Mary Prince raconte comment, à l'âge de douze ans, elle est vendue sur un marché aux esclaves des Bermudes et séparée de sa mère et de ses frères et sœurs. A chaque nouveau maître, à chaque nouvelle île, se répète dès lors une vie faite de travail forcé et de sévices presque quotidiens exercés sur elle ou sur ses compagnons. Après de longues et douloureuses années de servitude, elle accompagne son dernier propriétaire en Angleterre. Alors âgée d'une quarantaine d'années, mariée à Antigua à un homme libre, elle veut obtenir son affranchissement afin de pouvoir retrouver son île et son époux sans retomber dans l'esclavage. C'est sur ce témoignage que Thomas Pringle et ses amis de la société abolitionniste s'appuyèrent, entre autres, pour tenter d'obtenir la liberté de Mary Prince.
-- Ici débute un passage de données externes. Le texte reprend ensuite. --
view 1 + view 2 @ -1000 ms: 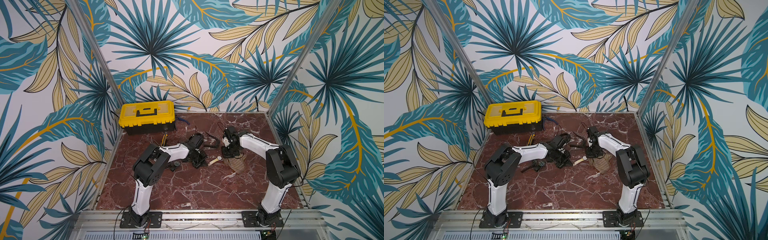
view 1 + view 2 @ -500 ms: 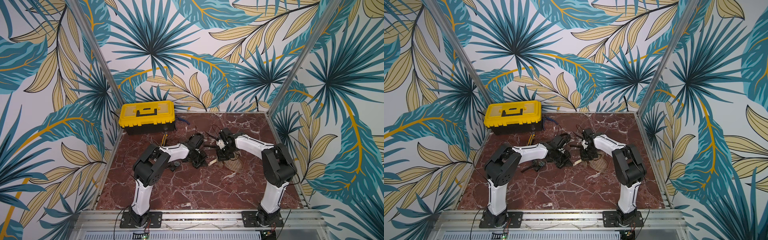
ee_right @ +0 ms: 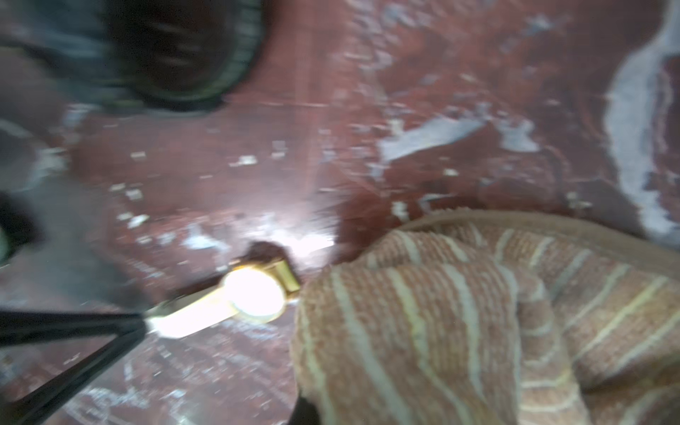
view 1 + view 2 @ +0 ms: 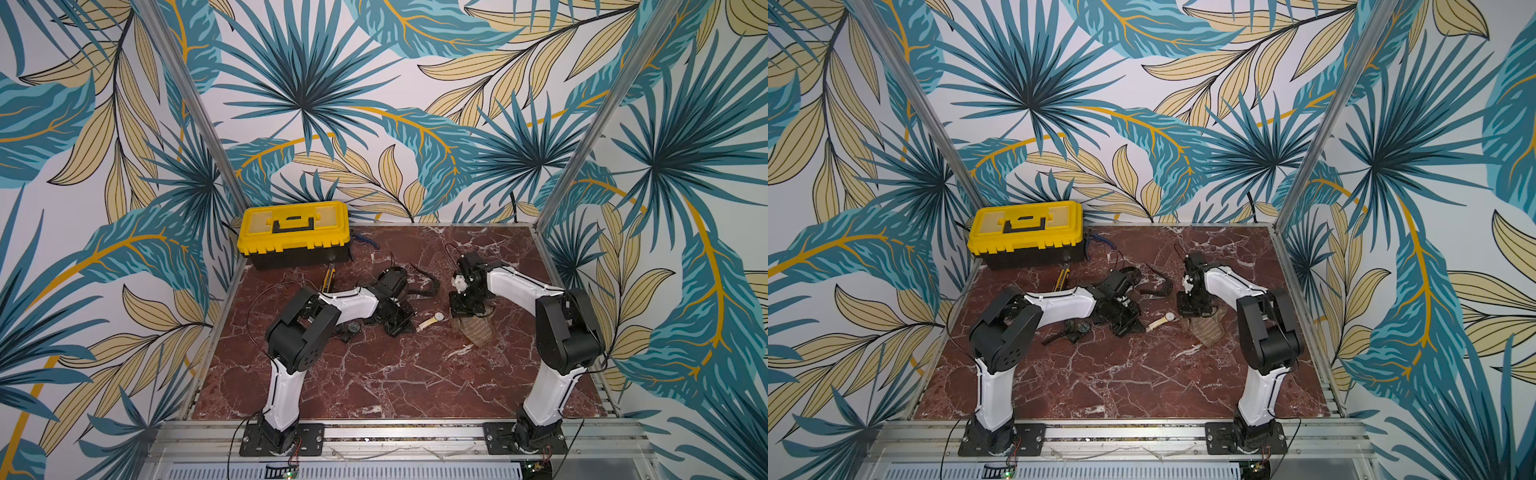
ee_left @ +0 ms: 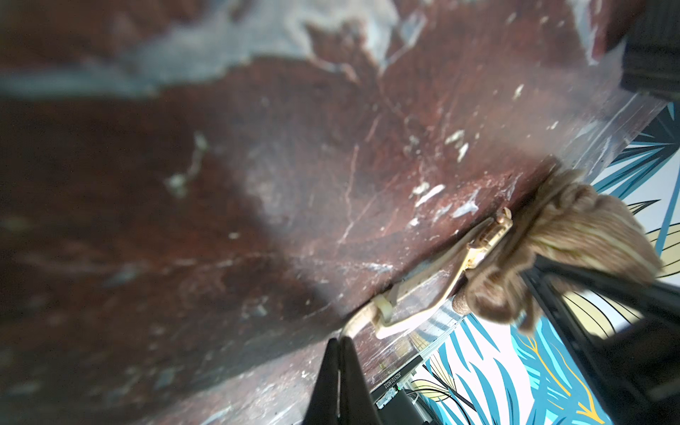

Dans la seconde partie du récit, Thomas Pringle raconte la bataille menée pour obtenir l'affranchissement de Mary.
Mary Prince veut par la précision de sa narration faire comprendre ce qu'est une vie d'esclave domestique dans les colonies antillaises au début du 19e siècle : « J'ai été esclave, j'ai ressenti ce que ressent un esclave et je sais ce que l'esclave sait. » Mary Prince qui a été vendue, louée à plusieurs reprises sait que l'esclave ne dispose ni de son corps ni de son temps et que c'est le désir du propriétaire qui rythme sa journée. Toutefois, par son récit Mary Prince affirme une identité singulière. Elle mène un combat pour obtenir son affranchissement et la possibilité de rejoindre en femme libre son mari à Antigua sans se désolidariser de ses compagnons : « Je ne peux pas en parlant de mes propres chagrins, passer sous silence ceux de mes compagnons d'esclavage, car lorsque je songe à mes propres douleurs, je me souviens des leurs. »
Eric MESNARD
Vente aux enchères d'une jeune esclave d'après le récit autobiographique de Mary Prince
Après une lecture du texte et après avoir pris en compte les réactions et les éventuelles questions des élèves, le professeur fera identifier le texte (nature du texte, auteur, date de publication) en insistant sur son caractère autobiographique et en situant ce texte dans le contexte du combat des abolitionnistes particulièrement puissant en Grande-Bretagne 1 . Il est important d'expliquer aux élèves que ce texte a servi à obtenir l'affranchissement de Mary Prince alors qu'elle était venue vivre en Angleterre.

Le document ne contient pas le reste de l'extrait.